The present invention relates to an analysis device, an analysis method and a program.
In recent years, a microservice architecture has been widely provided in which applications for providing services such as web or ICT services are divided for each feature as components and the components communicate with each other to make a chained operation. For microservice management, not only metric or log monitoring at a resource level but also monitoring at an application level is required. For example, event logs occurred while running an application and the metrics in the application (including the number of HTTP requests, the number of transactions and the waiting time for each request) are aggregated and monitored in the application, whereby it is possible to support anomaly detection and root cause analysis in a complicated microservice.
As an example of an application-level monitoring scheme, visualization of component traces for one request to the application has been proposed. This is called tracing. Non Patent Literatures 1 and 2 respectively disclose black box-based tracing software that acquires operation history data without modifying the application itself. Non Patent Literatures 3 and 4 respectively disclose annotation-based tracing software that acquires operation history data by modifying the application. By visualizing of various microservice traces as a series of flows and displaying to a maintenance engineer or a developer, it is possible to help discover unusual traces and root causes of anomalies.
Application-level monitoring data keeps accumulating every time an application runs, and thus it is not practicable for a person to check each piece of data in real time.
The inventors have proposed a method of estimating an inter-component dependency and creating a service graph representing dependencies between all components across the service by a Petri net in “Proposal of Service Graph Buildup based on Trace Data of Multiple Services” (IEICE Journal, Vol. 119, No. 438). Accordingly, it is possible to construct the service graph representing the inter-component dependency using the monitoring data.
Abnormal behaviors can be discovered by detecting monitoring data that does not follow the constructed service graph, and it is impossible to manually check a myriad pieces of monitoring data piece by piece to find anomalies.
The present invention is intended to deal with the problems stated above, and an object thereof is to extract abnormal monitoring data.
According to one aspect of the present invention, provided is an analysis device for detecting anomalies in a service that implements specific features by means of a chained operation of multiple components, the analysis device including: an extraction unit configured to extract a processing start event and a processing end event from monitoring data and generate a firing sequence arranging the events in chronological order, the monitoring data including information on a series of processing in the service; and a detection unit configured to determine whether the event arranged in the firing sequence can be fired in a service graph illustrating a dependency between components constituting the service, and detect anomalies in a case where there is a non-fired event.

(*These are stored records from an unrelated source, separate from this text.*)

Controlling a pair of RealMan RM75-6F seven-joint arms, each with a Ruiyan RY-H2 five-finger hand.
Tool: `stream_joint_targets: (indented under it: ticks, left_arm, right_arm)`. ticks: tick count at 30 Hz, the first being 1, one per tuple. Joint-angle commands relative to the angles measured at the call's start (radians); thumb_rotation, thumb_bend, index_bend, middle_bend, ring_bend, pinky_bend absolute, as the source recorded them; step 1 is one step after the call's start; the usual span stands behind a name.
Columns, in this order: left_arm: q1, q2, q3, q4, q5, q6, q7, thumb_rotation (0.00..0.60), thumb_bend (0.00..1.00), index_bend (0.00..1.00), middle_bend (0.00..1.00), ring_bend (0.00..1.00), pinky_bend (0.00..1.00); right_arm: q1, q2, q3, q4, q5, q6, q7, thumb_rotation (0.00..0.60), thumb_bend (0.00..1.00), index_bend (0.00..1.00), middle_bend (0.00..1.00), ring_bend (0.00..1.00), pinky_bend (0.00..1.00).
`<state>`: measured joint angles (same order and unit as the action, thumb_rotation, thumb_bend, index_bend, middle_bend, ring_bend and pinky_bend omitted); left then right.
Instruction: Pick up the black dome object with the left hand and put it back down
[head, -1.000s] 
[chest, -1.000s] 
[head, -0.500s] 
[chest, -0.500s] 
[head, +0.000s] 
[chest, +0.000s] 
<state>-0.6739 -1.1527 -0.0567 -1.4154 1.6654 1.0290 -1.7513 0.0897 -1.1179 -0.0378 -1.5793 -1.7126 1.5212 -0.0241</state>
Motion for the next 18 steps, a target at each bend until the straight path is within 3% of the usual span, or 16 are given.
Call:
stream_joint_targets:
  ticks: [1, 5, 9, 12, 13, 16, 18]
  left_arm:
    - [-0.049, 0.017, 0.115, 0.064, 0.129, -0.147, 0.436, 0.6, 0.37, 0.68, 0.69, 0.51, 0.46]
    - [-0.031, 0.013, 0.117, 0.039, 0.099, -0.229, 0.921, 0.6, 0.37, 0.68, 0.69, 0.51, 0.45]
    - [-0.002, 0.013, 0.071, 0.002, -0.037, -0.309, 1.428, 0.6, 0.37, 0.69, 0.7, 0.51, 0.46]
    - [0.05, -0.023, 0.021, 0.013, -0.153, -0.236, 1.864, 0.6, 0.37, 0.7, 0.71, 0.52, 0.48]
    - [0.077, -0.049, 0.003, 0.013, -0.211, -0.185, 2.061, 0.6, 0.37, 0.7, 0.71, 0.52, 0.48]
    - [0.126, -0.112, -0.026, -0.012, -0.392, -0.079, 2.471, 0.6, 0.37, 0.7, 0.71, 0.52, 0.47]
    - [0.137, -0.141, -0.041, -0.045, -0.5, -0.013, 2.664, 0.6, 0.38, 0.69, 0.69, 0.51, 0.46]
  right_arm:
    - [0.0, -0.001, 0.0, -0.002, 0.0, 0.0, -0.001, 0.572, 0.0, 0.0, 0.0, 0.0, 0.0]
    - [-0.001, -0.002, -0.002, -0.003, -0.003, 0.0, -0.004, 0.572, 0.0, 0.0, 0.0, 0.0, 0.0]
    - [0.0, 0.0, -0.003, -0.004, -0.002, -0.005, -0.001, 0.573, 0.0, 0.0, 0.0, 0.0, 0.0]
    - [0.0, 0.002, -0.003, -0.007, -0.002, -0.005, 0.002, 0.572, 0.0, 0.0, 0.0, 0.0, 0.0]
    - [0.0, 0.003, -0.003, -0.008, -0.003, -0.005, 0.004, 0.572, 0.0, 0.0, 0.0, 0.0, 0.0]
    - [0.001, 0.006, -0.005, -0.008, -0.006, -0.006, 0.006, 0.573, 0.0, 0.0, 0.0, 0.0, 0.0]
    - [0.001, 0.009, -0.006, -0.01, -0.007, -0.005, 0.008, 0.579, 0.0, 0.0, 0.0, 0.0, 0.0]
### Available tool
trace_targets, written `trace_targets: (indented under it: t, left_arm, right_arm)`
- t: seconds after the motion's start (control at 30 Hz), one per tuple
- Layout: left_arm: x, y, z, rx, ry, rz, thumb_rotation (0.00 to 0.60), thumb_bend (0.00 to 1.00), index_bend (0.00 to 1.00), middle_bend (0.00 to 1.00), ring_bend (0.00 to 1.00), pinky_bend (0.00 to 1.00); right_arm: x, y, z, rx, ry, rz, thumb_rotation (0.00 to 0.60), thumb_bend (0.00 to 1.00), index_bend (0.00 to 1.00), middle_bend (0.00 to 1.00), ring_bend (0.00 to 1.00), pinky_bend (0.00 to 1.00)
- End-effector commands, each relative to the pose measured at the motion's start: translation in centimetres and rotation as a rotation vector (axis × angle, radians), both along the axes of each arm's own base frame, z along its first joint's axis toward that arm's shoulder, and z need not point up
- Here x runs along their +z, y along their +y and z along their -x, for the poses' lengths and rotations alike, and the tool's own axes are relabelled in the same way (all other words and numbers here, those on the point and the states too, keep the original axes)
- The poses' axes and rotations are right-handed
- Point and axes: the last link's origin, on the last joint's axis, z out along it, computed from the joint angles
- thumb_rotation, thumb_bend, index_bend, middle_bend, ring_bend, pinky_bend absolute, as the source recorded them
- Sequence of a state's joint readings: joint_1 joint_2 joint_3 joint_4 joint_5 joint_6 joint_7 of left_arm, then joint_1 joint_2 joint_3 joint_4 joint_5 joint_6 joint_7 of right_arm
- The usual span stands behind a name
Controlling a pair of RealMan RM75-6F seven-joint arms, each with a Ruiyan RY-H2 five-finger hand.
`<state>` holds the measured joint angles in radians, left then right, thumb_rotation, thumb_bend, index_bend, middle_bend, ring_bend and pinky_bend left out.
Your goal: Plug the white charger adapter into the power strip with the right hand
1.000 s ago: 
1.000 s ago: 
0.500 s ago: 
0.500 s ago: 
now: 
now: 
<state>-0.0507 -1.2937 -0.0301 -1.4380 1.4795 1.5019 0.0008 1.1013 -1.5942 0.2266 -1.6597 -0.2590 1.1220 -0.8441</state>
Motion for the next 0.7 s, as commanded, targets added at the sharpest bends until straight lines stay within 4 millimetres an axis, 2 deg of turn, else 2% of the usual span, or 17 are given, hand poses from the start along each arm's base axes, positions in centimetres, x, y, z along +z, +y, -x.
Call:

According to the present invention, it is possible to extract abnormal monitoring data.
Hereinbelow, the present embodiment will be described with reference to drawings.
Referring to
A monitored service 100 includes a plurality of components and implements specific features by a chain operation of the multiple components. A component is a program that has an interface capable of exchanging requests and responses with other components and is implemented in various program languages.
The service monitoring device 20 is a device for monitoring the monitored service 100 at an application level, and for visualizing traces of the components for one request. The service monitoring device 20 can adopt technologies described in Non Patent Literatures 1 to 4. For example, the service monitoring device 20 records processing in each component of the monitored service 100 as a span element, and visualizes a flow of operations in the monitored service 100 for one request as trace data (hereinafter sometimes also referred to as “monitoring data”). A code for carrying a label is embedded in each component of the monitored service 100 to acquire the span element. The service monitoring device 20 displays the visualized trace data to a maintenance engineer. The maintenance engineer can check application-level behaviors of the monitored service 100 with the visualized trace data.
The monitoring data distribution device 30 receives the monitoring data from the service monitoring device 20, and distributes the monitoring data to the service graph generation device 40 or to the service graph analysis device 10 according to an operation phase of the maintenance control system. More particularly, the monitoring data distribution device 30 distributes the monitoring data to the service graph generation device 40 in a learning phase, and to the service graph analysis device 10 in a detection phase. A service graph is updated based on the monitoring data from the service graph generation device 40 in the learning phase. The monitoring data is checked in the service graph by the service graph analysis device 10 in the detection phase. A service graph is a graph structure representing dependencies between components constituting the monitored service 100. The service graph can be used to represent a state transition of flows of operations in the monitored service 100. The monitoring data distribution device 30 switches distribution destinations of the monitoring data based on an instruction from the control device 60.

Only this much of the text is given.